Está en la página 1de 3

Cuando los inviernos eran inviernos

BERND BRUNNER
TE OR ÍA Y EN SA YO

Carlos Surghi

Hemos perdido el invierno, nos ha abandonado; ahora el transcurso de sus


días es sólo un recuerdo, la melancolía propia de seres meditabundos, reacios
al bullicio y desengañados del presente. Lo que parece el comienzo de una
lamentación venidera tiene en realidad la corroboración empírica de los días:
alarmas climáticas, fenómenos atípicos, un creciente y vacío interés en la
meteorología, cuando no la desacertada expresión “¡qué tiempo loco!”. Quien
descrea de esto, abra la puerta de su casa o asómese por la ventana y observe
el tímido mover de las hojas aún verdes a comienzo de junio —en mi caso, y
con sorpresa, ¡pequeños brotes en las hortensias de la entrada! —. Los
defensores del invierno creemos entonces que no sólo ha sido la única
estación que conquistamos y que estamos próximos a perder, sino también
que es el paisaje propio de la literatura; sólo ella lo volvió habitable. Robert
Walser cayendo en la nieve, Wallace Stevens oyendo los versos de su The Snow
Man, Franz Schubert musicalizando el Winterreise sobre la base de los poemas
de Wilhelm Müller, Nikolái Gógol persiguiendo los pliegues de los abrigos en
las calles de Moscú o Joyce sabiendo que Los muertos debía concluir como
concluye, con la suspensión de unos minúsculos copos de nieve, ¿son simples
escenas?, ¿imágenes perdidas?, ¿nada más que lugares del discurso?, ¿o la
escritura misma de la estación que falta?

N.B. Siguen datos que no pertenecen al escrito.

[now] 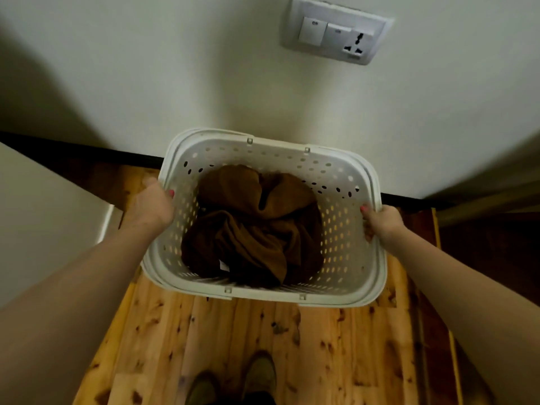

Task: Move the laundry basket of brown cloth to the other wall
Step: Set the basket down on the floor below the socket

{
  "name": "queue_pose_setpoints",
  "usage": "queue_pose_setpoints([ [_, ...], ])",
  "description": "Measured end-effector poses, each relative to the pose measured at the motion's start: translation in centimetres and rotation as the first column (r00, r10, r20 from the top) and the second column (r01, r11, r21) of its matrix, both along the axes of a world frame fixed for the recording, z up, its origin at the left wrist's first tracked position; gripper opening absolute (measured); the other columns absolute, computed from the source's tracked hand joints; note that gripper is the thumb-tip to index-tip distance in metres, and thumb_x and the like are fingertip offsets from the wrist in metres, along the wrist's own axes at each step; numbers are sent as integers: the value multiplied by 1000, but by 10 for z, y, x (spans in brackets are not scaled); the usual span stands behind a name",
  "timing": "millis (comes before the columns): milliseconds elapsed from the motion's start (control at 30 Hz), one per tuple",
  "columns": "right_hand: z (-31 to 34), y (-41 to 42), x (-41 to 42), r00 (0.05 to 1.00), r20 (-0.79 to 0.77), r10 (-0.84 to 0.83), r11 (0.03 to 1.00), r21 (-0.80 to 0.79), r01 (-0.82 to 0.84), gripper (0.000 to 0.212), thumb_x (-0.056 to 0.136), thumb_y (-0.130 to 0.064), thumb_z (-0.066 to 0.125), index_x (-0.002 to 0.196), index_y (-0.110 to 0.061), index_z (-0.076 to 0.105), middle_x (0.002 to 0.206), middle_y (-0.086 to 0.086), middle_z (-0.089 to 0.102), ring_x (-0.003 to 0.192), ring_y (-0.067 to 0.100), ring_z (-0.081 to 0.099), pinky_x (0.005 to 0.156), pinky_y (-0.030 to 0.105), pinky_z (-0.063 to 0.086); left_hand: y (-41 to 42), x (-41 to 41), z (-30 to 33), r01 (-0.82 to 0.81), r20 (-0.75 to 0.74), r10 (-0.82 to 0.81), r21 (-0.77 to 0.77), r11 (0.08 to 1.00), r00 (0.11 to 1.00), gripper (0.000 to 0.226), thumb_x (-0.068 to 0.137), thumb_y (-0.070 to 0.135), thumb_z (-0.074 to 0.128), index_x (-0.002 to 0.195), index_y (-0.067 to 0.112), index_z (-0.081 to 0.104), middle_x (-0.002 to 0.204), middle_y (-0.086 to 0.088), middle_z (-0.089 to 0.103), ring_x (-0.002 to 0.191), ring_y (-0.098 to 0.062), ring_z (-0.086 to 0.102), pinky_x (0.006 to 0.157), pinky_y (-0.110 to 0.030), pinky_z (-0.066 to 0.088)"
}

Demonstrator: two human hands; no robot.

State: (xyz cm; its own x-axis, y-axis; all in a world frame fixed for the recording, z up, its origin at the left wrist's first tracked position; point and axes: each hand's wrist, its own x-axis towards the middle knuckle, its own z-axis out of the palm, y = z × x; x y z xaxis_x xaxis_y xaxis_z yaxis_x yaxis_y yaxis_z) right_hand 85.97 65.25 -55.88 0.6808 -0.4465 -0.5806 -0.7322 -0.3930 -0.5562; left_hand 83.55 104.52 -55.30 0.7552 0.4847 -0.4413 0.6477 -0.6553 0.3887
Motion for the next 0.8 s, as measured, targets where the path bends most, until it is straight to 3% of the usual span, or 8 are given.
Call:
queue_pose_setpoints([
  [100, -11, 0, 14, 1000, -20, -12, 999, 44, 12, 18, 95, -22, 53, 88, -6, 51, 63, 10, 48, 49, 23, 44, 49, 33, 41, 0, 12, -10, 8, 1, -8, -18, 1000, 1000, 33, 98, 20, 45, 123, -1, 43, 118, -30, 58, 108, -47, 56, 90, -51, 48],
  [200, -18, 2, 26, 1000, -11, -17, 999, 47, 18, 16, 95, -21, 53, 96, -6, 50, 64, 9, 48, 51, 22, 45, 49, 33, 41, -1, 19, -21, 14, 16, -13, -22, 1000, 1000, 29, 98, 17, 45, 121, -1, 43, 115, -30, 58, 104, -47, 56, 80, -47, 45],
  [433, -41, -1, 41, 996, -12, -88, 989, 117, 89, 7, 93, -9, 54, 86, -10, 54, 66, 10, 51, 54, 21, 47, 51, 35, 43, -6, 29, -40, 19, 21, -17, -87, 996, 1000, 35, 95, 6, 48, 128, 0, 36, 119, -34, 54, 108, -50, 53, 73, -40, 35],
  [567, -49, -4, 42, 991, -43, -128, 973, 186, 133, 9, 91, 0, 53, 88, -8, 57, 70, 11, 54, 55, 20, 50, 52, 32, 45, -4, 32, -53, 13, 40, -9, -109, 994, 999, 35, 94, 4, 51, 126, 0, 38, 93, -18, 55, 103, -46, 55, 70, -41, 36],
  [800, -59, 6, 34, 992, -57, -113, 969, 214, 123, 20, 91, -3, 55, 111, -6, 57, 80, 10, 58, 64, 18, 54, 60, 29, 50, -2, 30, -73, -2, 27, 4, -94, 996, 1000, 38, 93, 3, 52, 128, 1, 37, 120, -32, 55, 110, -49, 53, 74, -41, 35],
])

Bernd Brunner se ha dedicado en este libro a desentrañar por qué, aun con la
negatividad que lo caracteriza, el invierno ha sido una experiencia fascinante
para los humanos que hace miles de años se alejaron de los trópicos; lo cual,
en tiempos de calentamiento global, habilitaría pensar también que su
objetivo es celebrar una cultura del invierno que desaparece. He aquí entonces
que su prosa apela a conocimientos de historia, biología, antropología, el
mismísimo sentido común de los registros cotidianos, para contar así esa
historia de una estación que ya no sólo objetiva el detenerse de la vida, sino
que también entona su canto del cisne. Sus descripciones (una cabaña en el
Ártico como promesa de felicidad para cualquier viajero, el deslizar de los
esquíes que acelera el congelamiento de las extremidades, el silencio luego de
una tormenta en Islandia apreciado por músicos y estudiosos del sonido),
cuando no el manejo de datos (las características de “la pequeña Edad de
Hielo” que en 1630 congeló los canales de Ámsterdam dando paso a los
cuadros de Avercamp) y la simple transmisión de un paisaje que tal vez sea la
última vez que alguien vea, todo en su conjunto hace a la novelización del frío
que se cuenta en sus páginas. Cómo acopiar leña, cómo acondicionar un
cuarto para los meses ausentes de luz, cómo habitar la intimidad en la
prescindencia del afuera —como lo hicieron Turguénev o Baudelaire— señalan
los motivos, los signos, las escenas de la preparación del invierno que Brunner
escribiera. Tanto en la ciudad, donde “lo normal es que la nieve se mezcle muy
pronto con el polvo y la suciedad”, despojándola de su aspecto familiar y
asequible —bien lo sabe quien haya intentado caminar sobre veredas
congeladas—, como en el mar, en Venecia y a los ojos de Joseph Brodsky,
donde la nebbia “otorga a este lugar una extemporalidad mayor que la del
interior sagrado de cualquier palacio”, el invierno llega con lo más preciado
que tiene: “la desvanecida luz en su momento de máxima pureza”. Monet
pintando cabañas cubiertas de nieve en Noruega, Turner atendiendo a los
detalles de una avalancha en Suiza o Gauguin en Copenhague viendo cómo el
estrecho de Øresund se congela, han hecho entonces de él una cosa que
sucede en el pasado. Tal vez por eso, la prosa de Brunner, sin otra pretensión
más que despedir a un viejo amigo, nos hable de formas de la sensibilidad que
ya, irremediablemente, pertenecen al museo de lo perdido.

 
Bernd Brunner,  Cuando los inviernos eran inviernos. Historia de una estación,
traducción de José Aníbal Campos, Acantilado, 2021, 256 págs.